Multi -modal output opens new possibilities
Being real multi -modal output opens up interesting new possibilities in chat boats. For example, Gemini 2.0 Flash Interactive graphical games can play or produce stories with constant reflection, maintains the role and sets continuity in multiple images. This is far from perfect, but the constant temperament of the role in AI’s assistants is a new potential. We tested it and it was very wild – especially when it created a picture provided from another angle.

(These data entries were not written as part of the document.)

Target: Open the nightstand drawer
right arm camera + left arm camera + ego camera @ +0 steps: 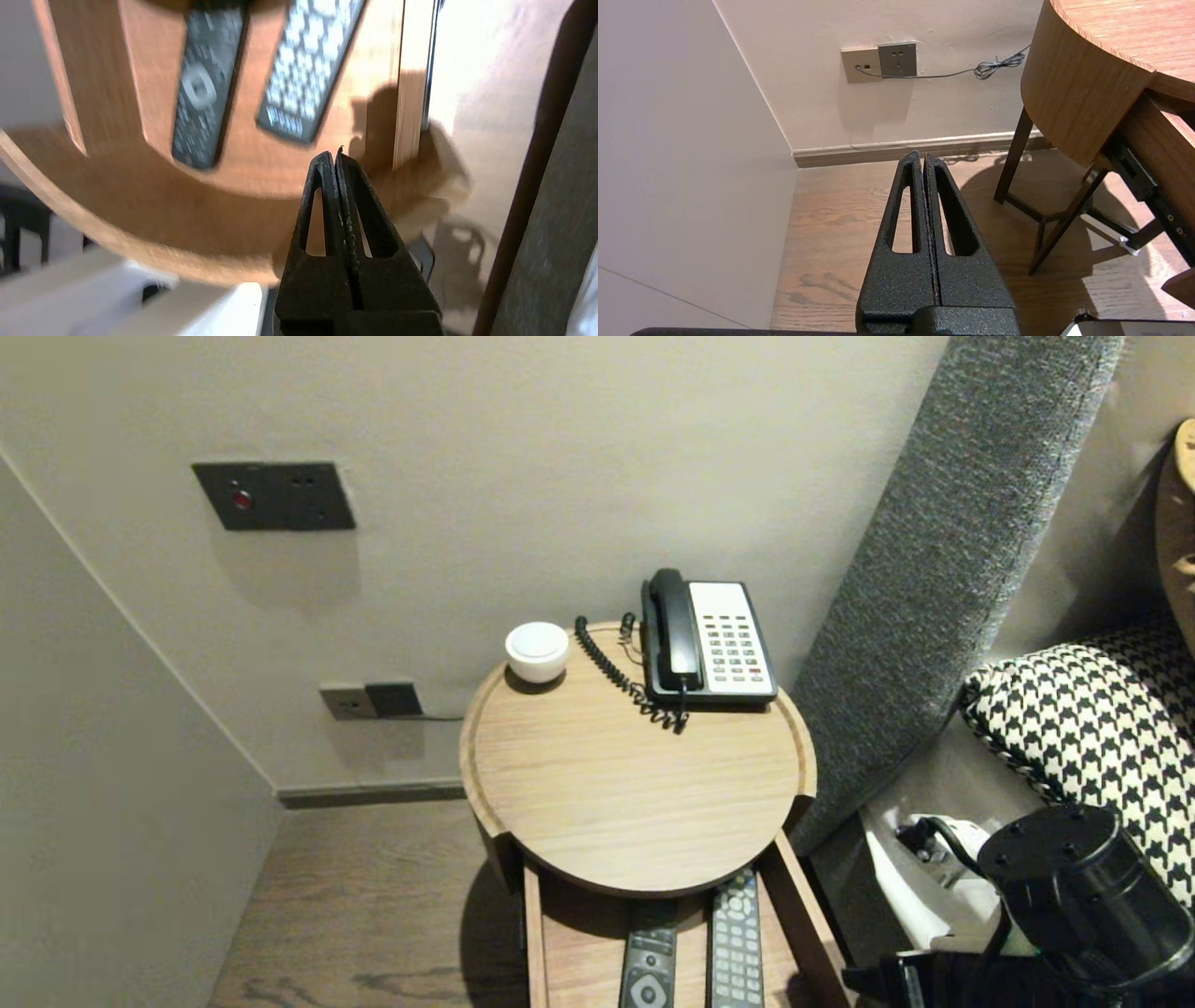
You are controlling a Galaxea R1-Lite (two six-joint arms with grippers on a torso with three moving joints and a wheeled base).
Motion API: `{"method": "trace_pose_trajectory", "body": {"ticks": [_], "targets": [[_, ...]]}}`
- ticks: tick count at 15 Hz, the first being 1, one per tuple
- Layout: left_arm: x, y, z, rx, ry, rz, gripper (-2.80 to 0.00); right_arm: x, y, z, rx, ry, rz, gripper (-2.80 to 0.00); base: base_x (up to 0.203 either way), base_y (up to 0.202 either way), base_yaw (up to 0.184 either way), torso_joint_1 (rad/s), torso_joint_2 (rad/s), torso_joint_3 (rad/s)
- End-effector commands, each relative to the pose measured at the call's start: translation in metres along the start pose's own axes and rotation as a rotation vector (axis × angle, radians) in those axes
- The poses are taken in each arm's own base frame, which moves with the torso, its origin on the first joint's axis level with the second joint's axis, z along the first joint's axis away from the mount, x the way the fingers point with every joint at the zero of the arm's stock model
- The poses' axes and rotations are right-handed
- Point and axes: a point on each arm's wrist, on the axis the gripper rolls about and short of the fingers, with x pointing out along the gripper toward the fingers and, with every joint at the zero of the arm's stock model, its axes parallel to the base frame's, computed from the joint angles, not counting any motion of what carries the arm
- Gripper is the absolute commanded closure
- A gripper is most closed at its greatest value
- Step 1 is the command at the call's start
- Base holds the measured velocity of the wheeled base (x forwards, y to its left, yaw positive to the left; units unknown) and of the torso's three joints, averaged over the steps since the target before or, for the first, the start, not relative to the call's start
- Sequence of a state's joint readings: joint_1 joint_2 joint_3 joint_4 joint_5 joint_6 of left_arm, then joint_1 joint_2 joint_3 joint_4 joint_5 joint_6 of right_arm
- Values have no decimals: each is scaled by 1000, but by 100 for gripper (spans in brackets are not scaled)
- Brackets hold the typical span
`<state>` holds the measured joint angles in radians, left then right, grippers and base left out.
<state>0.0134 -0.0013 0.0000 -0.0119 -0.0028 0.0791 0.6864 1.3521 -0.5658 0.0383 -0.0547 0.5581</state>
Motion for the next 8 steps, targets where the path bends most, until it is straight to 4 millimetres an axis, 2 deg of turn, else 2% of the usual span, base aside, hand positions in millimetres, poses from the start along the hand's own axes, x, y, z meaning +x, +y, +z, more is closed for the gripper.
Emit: {"method": "trace_pose_trajectory", "body": {"ticks": [1,5,8], "targets": [[0,0,0,1,0,2,0,-3,7,11,7,-39,10,0,0,0,0,0,0,0],[0,0,0,1,-1,1,0,-8,12,18,23,-46,0,0,0,0,0,0,0,0],[0,0,0,1,-2,2,0,-12,9,13,-26,51,-71,0,0,0,0,0,0,0]]}}
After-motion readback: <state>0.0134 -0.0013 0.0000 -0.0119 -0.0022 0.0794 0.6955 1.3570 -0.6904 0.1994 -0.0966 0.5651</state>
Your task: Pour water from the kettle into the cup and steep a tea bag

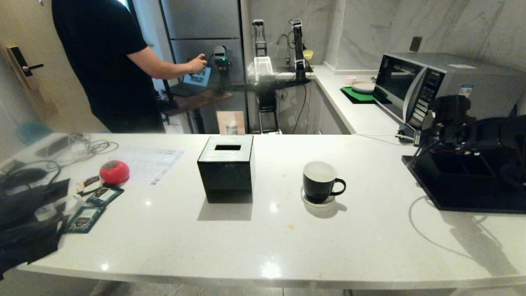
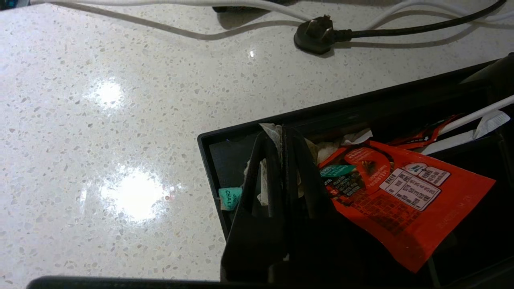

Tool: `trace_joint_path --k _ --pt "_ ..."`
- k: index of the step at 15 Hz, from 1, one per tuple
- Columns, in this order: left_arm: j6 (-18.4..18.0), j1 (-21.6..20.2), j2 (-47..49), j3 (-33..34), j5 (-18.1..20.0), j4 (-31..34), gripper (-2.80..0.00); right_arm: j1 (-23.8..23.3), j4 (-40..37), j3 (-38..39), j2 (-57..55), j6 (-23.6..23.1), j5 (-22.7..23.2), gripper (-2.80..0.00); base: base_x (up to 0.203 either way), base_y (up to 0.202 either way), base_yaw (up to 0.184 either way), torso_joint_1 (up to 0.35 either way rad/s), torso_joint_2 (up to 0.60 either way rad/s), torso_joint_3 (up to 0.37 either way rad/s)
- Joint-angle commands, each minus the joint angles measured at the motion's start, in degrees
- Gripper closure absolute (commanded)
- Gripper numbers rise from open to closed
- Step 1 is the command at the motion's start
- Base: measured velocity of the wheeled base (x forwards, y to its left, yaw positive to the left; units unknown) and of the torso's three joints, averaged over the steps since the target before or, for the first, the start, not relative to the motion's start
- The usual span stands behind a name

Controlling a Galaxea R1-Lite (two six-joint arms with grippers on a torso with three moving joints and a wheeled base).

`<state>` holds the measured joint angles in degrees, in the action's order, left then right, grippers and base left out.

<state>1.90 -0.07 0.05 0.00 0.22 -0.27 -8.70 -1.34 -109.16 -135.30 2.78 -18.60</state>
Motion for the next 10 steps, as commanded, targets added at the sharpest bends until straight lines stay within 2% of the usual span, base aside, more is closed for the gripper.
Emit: trace_joint_path --k 1,10 --pt "0.0 0.0 0.0 0.0 0.0 0.0 0.0 0.0 0.1 -0.2 0.5 0.0 -0.1 0.0 0.0 0.0 0.0 0.0 0.0 0.0" --pt "0.0 0.0 0.0 0.0 0.0 0.0 0.0 -0.1 -0.1 0.2 3.1 0.0 -0.1 0.0 0.0 0.0 0.0 0.0 0.0 0.0"
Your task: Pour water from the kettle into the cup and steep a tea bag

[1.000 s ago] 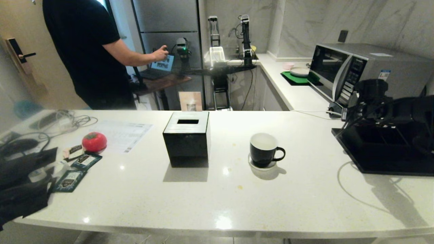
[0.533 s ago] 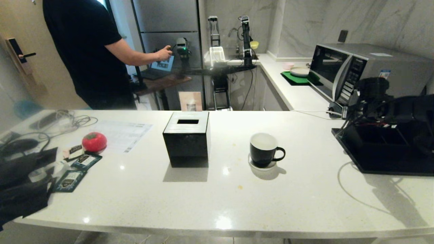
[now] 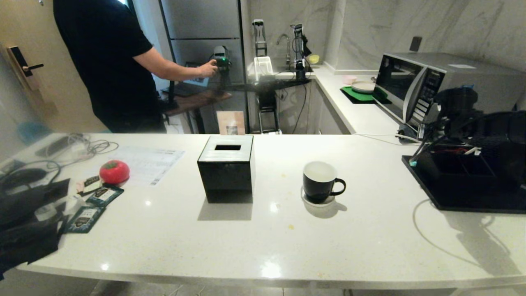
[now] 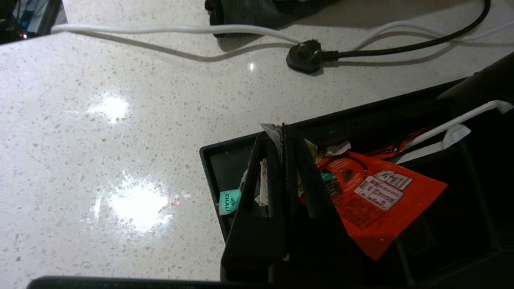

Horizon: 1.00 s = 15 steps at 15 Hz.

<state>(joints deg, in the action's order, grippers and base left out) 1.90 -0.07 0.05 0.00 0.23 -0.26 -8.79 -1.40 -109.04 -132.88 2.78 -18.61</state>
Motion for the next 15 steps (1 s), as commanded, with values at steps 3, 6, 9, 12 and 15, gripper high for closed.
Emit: trace_joint_path --k 3,6,9,12,15 --pt "0.0 0.0 0.0 0.0 0.0 0.0 0.0 0.0 0.0 0.4 1.8 0.0 -0.1 0.0 0.0 0.0 0.0 0.0 0.0 0.0" --pt "0.0 0.0 0.0 0.0 0.0 0.0 0.0 0.0 0.1 2.2 3.7 0.0 -0.1 0.0 0.0 0.0 0.0 0.0 0.0 0.0" --pt "0.0 0.0 0.0 0.0 0.0 0.0 0.0 0.0 0.2 4.5 6.1 0.0 0.0 0.0 0.0 0.0 0.0 0.0 0.0 0.0" --pt "0.0 0.0 0.0 0.0 0.0 0.0 0.0 0.0 0.3 5.9 8.6 0.1 0.1 0.0 0.0 0.0 0.0 0.0 0.0 0.0" --pt "0.0 0.0 0.0 0.0 0.0 0.0 0.0 0.0 0.4 8.4 11.3 0.1 0.1 0.0 0.0 0.0 0.0 0.0 0.0 0.0"
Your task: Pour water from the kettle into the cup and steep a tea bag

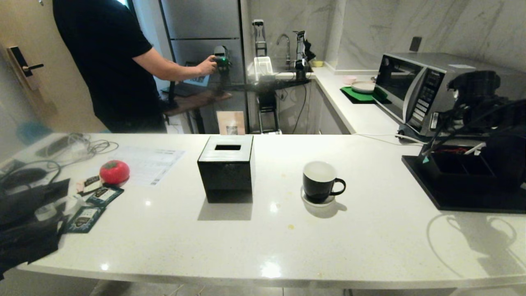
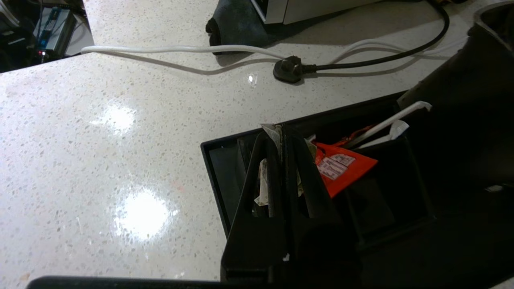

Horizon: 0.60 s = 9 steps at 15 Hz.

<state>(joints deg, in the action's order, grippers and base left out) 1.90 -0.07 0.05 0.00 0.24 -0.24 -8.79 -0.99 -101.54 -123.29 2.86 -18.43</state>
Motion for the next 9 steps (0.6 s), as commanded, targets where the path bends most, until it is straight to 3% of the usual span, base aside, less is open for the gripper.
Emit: trace_joint_path --k 1,9 --pt "0.0 0.0 0.0 0.0 0.0 0.0 0.0 0.0 0.2 2.0 2.8 0.0 0.0 0.0 0.0 0.0 0.0 0.0 0.0 0.0" --pt "0.0 0.0 0.0 0.0 0.0 0.0 0.0 0.4 2.1 6.7 10.1 0.1 0.5 0.0 0.0 0.0 0.0 0.0 0.0 0.0"
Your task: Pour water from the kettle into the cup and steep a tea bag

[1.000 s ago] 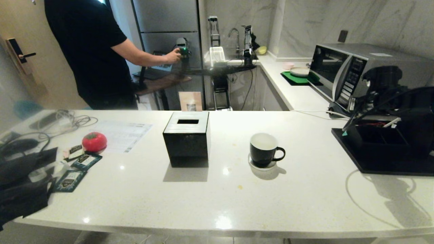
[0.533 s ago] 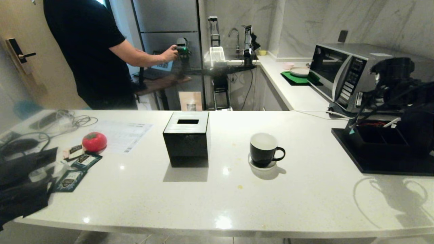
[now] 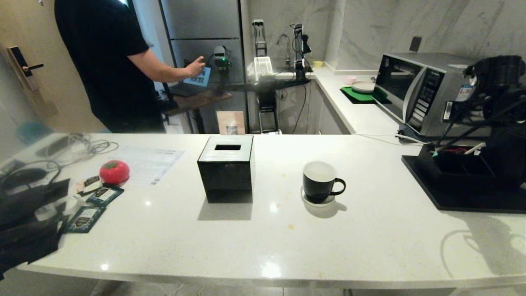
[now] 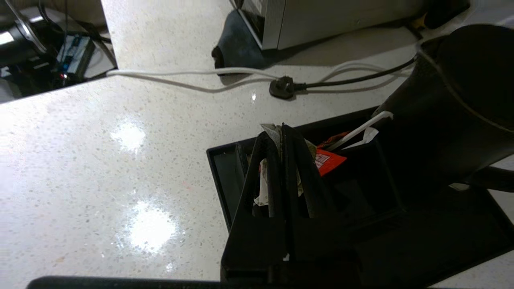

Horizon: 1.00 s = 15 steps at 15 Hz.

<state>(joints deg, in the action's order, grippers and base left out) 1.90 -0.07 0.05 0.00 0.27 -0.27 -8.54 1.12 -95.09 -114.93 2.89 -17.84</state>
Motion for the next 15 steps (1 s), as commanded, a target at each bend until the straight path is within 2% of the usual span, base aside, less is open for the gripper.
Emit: trace_joint_path --k 1,8,11,15 --pt "0.0 0.0 0.0 0.0 0.0 0.0 0.0 0.4 0.0 0.8 2.9 0.1 -0.1 0.0 0.0 0.0 0.0 0.0 0.0 0.0" --pt "0.0 0.0 0.0 0.0 0.0 0.0 0.0 2.2 3.5 9.0 11.1 0.1 0.4 0.0 0.0 0.0 0.0 0.0 0.0 0.0" --pt "0.0 0.0 0.0 0.0 0.0 -0.1 0.0 3.2 3.8 13.0 15.3 -0.2 2.6 0.0 0.0 0.0 0.0 0.0 0.0 0.0" --pt "0.0 0.0 0.0 0.0 -0.1 0.0 0.0 5.9 7.0 17.2 19.3 -0.5 3.2 0.0 0.0 0.0 0.0 0.0 0.0 0.0"
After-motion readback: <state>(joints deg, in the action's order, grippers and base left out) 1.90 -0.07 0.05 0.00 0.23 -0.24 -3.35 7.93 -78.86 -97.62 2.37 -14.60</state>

Making multi -image story with Gemini 2.0 Flash, Part 1.
Google / Bennge AdWords
Gemini 2.0 Flash, Making Multi -Image Story with Part 2. See the alternative angle of the original image.
Google / Bennge AdWords
Gemini 2.0 Flash, Making Multi -Image Story with Part 3.
Google / Bennge AdWords
The text represents another potential power of the rendering model. Google claims that the internal benchmark Gemini 2.0 performs better than “well -known competitive models” when producing text -containing images, making it potentially suitable for making content with integrated text. With our experience, the results were not so interesting, but they were capable.

An example of the image text rendering with Gemini 2.0 flash.
Credit: Google / ARS Technica
Despite the still shortcomings of the Gemini 2.0 flash, the appearance of the real multi -modal image output seems to be like a remarkable moment in the history of AI as it is suggested that if this technology is improving. If you imagine the future, it is said 10 years from now, where a complex AI model can produce any kind of media in real time -tacists, photos, audio, video, 3D graphics, 3D printed physical items, and interactive experiments-you have basically one. HuldicBut without a copy of the matter.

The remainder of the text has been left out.